*THE PROBLEM*:
Produce an exact copy of the listing.

*** DATASET CONTENT ***

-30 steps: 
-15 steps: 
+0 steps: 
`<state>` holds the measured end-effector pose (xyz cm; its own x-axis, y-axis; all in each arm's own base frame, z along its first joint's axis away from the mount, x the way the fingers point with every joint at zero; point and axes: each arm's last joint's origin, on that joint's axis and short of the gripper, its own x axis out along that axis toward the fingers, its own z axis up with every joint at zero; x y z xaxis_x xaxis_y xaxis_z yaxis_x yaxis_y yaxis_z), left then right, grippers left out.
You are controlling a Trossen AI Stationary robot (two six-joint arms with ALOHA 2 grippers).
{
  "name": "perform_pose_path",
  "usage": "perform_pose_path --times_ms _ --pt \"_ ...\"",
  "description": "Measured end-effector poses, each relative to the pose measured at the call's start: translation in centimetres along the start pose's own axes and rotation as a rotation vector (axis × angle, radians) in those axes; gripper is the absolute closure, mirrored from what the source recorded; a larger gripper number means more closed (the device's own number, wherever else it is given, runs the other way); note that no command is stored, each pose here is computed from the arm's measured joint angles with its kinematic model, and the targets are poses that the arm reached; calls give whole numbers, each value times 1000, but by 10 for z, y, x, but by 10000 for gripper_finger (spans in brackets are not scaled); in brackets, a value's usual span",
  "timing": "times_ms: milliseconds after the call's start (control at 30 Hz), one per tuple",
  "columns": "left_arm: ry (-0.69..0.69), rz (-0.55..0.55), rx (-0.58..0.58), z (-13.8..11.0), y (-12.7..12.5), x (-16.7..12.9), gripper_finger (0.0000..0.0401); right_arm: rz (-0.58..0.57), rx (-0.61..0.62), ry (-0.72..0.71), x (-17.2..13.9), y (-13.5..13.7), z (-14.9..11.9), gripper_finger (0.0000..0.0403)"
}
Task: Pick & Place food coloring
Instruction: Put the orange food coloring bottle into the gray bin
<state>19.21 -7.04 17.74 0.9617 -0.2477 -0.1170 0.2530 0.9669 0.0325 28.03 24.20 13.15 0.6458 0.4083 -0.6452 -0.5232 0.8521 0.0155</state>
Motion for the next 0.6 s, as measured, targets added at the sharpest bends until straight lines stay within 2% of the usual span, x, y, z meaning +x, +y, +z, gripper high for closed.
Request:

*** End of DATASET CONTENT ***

*RESULT OF THE EXERCISE*:
-30 steps: 
-15 steps: 
+0 steps: 
`<state>` holds the measured end-effector pose (xyz cm; its own x-axis, y-axis; all in each arm's own base frame, z along its first joint's axis away from the mount, x the way the fingers point with every joint at zero; point and axes: each arm's last joint's origin, on that joint's axis and short of the gripper, its own x axis out along that axis toward the fingers, its own z axis up with every joint at zero; x y z xaxis_x xaxis_y xaxis_z yaxis_x yaxis_y yaxis_z), left then right, grippers left out.
You are controlling a Trossen AI Stationary robot (two six-joint arms with ALOHA 2 grippers).
{
  "name": "perform_pose_path",
  "usage": "perform_pose_path --times_ms _ --pt \"_ ...\"",
  "description": "Measured end-effector poses, each relative to the pose measured at the call's start: translation in centimetres along the start pose's own axes and rotation as a rotation vector (axis × angle, radians) in those axes; gripper is the absolute closure, mirrored from what the source recorded; a larger gripper number means more closed (the device's own number, wherever else it is given, runs the other way); note that no command is stored, each pose here is computed from the arm's measured joint angles with its kinematic model, and the targets are poses that the arm reached; calls give whole numbers, each value times 1000, but by 10 for z, y, x, but by 10000 for gripper_finger (spans in brackets are not scaled); in brackets, a value's usual span",
  "timing": "times_ms: milliseconds after the call's start (control at 30 Hz), one per tuple",
  "columns": "left_arm: ry (-0.69..0.69), rz (-0.55..0.55), rx (-0.58..0.58), z (-13.8..11.0), y (-12.7..12.5), x (-16.7..12.9), gripper_finger (0.0000..0.0401); right_arm: rz (-0.58..0.57), rx (-0.61..0.62), ry (-0.72..0.71), x (-17.2..13.9), y (-13.5..13.7), z (-14.9..11.9), gripper_finger (0.0000..0.0403)"
}
Task: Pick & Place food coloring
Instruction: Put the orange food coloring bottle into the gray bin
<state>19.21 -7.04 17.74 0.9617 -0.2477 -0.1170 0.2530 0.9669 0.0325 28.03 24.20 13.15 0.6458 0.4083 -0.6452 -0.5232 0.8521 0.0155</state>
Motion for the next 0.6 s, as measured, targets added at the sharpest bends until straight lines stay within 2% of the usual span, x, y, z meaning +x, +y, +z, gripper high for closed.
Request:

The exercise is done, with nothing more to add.